Animated, evocative and in a state of contestant flux, Riopelle's oeuvre is suggestive of our notions of the painter's character as unpredictable and exciting yet distinctly recognisable. Roald Nasgaard writes about the common perception of Riopelle as a "...popular if misguided conception that Riopelle came as a force of nature straight out of the Canadian Forest, uncultured, instinctual, wild, a kind of "artiste sauvage", an image that Riopelle himself did not always discourage."
By the 1950's Riopelle had reached a pivotal moment in his career when the unfastened, dripping, haphazardness that had characterised his work slowly became more ordered, leading into his most distinguished Mosaic period. Of these works, Composition is a pearl.
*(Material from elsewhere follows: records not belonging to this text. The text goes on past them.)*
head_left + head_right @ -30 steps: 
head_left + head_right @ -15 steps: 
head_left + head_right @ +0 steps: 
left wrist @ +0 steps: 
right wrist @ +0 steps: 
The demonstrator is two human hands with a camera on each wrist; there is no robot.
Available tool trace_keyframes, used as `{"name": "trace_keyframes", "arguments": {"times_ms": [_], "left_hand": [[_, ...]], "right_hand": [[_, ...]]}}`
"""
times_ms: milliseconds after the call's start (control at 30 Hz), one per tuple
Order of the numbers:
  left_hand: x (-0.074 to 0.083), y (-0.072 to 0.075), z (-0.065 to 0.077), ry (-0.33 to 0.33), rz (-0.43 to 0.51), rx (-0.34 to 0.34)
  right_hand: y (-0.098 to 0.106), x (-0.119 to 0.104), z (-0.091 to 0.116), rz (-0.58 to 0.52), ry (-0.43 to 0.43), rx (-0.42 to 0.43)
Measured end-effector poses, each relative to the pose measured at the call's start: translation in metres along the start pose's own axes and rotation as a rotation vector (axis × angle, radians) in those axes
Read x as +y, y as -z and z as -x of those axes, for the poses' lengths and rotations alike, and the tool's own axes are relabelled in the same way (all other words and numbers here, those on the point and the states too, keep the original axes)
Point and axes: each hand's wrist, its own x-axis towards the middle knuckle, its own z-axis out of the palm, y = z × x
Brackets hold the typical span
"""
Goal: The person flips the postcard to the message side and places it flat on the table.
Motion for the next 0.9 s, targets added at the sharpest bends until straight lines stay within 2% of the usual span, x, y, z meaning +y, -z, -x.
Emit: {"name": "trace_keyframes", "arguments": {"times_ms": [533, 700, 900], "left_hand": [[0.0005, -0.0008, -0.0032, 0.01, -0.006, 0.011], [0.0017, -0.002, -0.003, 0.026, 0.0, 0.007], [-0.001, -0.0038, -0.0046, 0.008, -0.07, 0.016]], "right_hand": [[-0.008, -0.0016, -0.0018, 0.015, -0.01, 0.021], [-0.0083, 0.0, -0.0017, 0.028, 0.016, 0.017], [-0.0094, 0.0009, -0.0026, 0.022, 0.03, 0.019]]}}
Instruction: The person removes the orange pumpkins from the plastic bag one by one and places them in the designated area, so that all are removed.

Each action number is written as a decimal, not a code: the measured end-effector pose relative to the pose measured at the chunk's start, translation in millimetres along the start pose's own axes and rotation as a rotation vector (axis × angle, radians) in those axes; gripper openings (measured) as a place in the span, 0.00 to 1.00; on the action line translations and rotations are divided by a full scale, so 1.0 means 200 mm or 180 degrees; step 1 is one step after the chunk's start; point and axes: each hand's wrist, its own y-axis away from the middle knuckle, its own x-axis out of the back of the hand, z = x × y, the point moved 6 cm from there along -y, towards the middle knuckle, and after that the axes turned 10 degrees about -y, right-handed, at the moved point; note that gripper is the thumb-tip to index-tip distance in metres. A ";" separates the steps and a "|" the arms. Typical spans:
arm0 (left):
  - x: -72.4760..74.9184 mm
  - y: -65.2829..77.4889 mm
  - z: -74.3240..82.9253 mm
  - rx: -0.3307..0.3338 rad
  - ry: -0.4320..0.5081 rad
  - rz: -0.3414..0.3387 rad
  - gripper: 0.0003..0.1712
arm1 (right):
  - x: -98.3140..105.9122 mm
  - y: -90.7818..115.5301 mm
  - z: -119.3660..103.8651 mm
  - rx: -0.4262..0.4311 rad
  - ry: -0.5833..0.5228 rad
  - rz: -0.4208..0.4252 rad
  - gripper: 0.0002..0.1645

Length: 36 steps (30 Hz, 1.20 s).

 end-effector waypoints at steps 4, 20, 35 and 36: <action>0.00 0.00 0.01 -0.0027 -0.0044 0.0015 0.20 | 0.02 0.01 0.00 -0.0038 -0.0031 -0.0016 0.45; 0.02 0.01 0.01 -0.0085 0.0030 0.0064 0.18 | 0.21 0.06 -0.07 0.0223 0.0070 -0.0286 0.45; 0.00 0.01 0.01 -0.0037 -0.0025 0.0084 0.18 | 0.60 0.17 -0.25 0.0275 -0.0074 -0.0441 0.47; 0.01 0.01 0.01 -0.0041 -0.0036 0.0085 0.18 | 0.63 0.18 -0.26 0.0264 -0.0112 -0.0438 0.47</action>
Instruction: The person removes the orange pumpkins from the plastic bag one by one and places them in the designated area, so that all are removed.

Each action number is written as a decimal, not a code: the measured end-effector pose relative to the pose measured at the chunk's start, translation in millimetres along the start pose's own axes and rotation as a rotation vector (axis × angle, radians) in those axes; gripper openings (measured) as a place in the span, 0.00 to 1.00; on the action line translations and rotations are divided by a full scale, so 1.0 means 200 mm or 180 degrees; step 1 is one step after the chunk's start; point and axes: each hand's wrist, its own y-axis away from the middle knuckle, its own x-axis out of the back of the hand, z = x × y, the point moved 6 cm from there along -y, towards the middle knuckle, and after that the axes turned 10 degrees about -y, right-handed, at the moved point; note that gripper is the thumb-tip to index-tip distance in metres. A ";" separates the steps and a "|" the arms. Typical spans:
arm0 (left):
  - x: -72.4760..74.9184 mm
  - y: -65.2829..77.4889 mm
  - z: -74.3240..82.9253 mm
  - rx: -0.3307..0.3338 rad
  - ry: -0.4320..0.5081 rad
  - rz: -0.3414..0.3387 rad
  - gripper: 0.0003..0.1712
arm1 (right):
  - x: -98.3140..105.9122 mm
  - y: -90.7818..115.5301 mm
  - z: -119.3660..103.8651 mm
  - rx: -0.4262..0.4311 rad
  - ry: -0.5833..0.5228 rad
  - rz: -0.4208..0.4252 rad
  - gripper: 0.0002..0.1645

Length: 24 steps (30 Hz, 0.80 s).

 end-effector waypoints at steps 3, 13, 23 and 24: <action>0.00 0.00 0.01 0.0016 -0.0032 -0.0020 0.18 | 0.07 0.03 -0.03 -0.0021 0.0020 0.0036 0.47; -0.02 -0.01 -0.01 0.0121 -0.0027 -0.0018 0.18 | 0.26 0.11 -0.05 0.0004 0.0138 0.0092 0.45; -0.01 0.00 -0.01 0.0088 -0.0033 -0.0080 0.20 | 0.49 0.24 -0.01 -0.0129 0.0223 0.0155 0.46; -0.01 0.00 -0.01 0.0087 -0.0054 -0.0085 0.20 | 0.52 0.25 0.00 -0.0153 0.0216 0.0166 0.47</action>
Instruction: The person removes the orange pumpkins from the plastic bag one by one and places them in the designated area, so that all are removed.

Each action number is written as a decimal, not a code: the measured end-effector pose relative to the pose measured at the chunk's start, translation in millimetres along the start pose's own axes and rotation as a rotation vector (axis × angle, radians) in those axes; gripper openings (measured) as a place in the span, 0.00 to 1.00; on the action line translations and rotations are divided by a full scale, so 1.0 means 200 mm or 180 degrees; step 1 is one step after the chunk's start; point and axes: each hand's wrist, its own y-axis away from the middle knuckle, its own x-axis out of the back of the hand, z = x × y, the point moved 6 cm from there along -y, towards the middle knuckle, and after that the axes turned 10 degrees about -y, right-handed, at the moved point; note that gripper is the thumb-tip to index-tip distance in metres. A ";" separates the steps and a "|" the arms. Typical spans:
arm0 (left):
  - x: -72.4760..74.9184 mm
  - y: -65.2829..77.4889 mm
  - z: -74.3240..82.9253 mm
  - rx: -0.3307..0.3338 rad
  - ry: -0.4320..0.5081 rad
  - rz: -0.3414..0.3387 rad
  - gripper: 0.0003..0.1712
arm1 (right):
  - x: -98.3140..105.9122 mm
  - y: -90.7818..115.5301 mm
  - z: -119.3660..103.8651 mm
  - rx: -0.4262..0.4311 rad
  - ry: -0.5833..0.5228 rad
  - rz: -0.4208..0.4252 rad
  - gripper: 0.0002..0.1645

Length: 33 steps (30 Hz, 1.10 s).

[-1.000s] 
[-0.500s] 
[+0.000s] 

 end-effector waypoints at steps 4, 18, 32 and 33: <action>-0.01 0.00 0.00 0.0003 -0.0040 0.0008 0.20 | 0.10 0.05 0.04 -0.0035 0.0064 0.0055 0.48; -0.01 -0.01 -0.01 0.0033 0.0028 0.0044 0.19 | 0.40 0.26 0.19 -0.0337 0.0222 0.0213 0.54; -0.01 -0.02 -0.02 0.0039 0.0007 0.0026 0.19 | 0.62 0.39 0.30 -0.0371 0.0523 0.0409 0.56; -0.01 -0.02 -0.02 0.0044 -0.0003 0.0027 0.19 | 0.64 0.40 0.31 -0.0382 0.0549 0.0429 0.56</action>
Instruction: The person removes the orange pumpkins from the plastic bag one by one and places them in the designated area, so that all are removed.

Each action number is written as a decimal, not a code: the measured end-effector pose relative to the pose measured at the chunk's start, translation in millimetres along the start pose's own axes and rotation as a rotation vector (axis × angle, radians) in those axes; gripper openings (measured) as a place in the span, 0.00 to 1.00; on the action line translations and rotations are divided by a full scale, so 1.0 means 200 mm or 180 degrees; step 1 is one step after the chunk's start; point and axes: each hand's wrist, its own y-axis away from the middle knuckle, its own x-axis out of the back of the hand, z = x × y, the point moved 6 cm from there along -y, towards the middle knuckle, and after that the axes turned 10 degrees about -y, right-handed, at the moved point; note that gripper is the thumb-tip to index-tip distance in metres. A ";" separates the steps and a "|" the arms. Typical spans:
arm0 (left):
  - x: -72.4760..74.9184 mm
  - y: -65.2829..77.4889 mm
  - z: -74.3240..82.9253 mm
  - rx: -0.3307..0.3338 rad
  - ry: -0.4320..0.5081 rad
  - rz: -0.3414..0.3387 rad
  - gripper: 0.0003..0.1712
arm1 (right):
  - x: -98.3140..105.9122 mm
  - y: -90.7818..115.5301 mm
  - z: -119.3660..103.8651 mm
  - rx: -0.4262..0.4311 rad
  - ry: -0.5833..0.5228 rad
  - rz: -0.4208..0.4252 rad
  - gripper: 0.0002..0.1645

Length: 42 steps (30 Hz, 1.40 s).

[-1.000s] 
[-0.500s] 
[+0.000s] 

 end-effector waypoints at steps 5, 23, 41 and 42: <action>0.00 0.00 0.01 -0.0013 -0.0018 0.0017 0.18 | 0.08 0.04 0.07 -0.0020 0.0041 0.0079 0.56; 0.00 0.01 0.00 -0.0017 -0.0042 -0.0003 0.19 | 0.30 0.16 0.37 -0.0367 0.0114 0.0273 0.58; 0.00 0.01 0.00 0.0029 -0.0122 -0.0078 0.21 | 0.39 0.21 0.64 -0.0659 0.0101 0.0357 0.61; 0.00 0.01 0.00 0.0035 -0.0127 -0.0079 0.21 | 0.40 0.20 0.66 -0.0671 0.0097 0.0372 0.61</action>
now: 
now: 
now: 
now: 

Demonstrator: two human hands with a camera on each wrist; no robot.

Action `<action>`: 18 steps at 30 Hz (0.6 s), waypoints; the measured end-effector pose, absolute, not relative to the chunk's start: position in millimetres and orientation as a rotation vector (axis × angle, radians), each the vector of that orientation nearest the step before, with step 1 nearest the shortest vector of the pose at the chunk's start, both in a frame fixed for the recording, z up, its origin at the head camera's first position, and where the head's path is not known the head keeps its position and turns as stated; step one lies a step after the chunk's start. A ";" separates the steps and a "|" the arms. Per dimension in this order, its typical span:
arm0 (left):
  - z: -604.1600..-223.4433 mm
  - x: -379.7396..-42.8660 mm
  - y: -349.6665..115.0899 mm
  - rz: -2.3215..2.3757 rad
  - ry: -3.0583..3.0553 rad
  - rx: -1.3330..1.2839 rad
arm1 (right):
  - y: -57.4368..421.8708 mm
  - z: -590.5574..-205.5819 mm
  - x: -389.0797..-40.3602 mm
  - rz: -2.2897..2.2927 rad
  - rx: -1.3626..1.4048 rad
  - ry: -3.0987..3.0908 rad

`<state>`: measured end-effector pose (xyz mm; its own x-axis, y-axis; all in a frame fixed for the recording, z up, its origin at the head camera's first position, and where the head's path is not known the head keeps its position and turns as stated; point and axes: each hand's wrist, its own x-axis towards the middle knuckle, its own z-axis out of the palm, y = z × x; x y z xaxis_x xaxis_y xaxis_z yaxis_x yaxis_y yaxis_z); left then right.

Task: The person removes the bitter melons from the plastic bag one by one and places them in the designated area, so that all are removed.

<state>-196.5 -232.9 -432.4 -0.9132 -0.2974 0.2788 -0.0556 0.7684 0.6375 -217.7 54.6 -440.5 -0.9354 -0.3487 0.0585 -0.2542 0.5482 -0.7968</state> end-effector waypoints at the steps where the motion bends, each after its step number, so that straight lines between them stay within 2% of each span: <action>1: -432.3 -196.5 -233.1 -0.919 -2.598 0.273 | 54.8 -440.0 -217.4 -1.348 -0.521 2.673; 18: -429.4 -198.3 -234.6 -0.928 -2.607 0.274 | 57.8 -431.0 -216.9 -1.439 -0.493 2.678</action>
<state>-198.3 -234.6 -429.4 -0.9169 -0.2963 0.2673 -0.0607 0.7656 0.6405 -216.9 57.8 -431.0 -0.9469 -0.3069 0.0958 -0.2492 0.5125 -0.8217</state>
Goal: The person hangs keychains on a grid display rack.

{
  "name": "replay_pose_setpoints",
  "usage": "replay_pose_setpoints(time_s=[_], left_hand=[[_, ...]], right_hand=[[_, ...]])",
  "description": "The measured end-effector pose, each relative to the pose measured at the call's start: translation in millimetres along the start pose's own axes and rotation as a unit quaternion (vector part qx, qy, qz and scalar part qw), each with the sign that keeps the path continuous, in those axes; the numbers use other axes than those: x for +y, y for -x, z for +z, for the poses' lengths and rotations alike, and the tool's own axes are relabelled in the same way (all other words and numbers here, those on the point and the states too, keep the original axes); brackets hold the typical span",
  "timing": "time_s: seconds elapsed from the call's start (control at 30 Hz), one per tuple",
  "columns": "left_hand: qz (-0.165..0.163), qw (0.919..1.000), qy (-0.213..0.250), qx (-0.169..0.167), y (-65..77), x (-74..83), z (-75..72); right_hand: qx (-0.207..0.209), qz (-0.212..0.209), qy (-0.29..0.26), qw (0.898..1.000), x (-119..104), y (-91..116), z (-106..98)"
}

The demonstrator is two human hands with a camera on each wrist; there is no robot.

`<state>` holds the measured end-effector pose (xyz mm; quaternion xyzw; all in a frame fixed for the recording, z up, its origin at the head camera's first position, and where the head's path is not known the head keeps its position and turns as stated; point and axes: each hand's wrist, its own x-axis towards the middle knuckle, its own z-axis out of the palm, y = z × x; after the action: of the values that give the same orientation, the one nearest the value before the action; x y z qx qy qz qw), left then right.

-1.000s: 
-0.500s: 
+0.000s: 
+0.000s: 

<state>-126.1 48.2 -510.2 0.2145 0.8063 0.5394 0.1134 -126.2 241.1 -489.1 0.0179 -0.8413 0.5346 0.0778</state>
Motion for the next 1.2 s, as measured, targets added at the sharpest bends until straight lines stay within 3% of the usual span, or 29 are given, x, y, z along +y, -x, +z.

Swatches of pure, vibrant colours applied with a palette knife appear arbitrarily allied yet, from a distance, the painting feels perfectly balanced and whole. The viewer's experience of this work is visceral. Instinctively, one dives in and the eye bounces cheerfully from colour to colour. Aptly, Pierre de Ligny Boudreau writes of viewing a Riopelle:
Doors and windows have been opened, new spaces disclosed, a luxury of vistas offered where the imagination is invited to wander discovering or rediscovering sentiments of joy and elation: a rare sensual experience.
Yseult Riopelle notes that this work likely dates from 1956.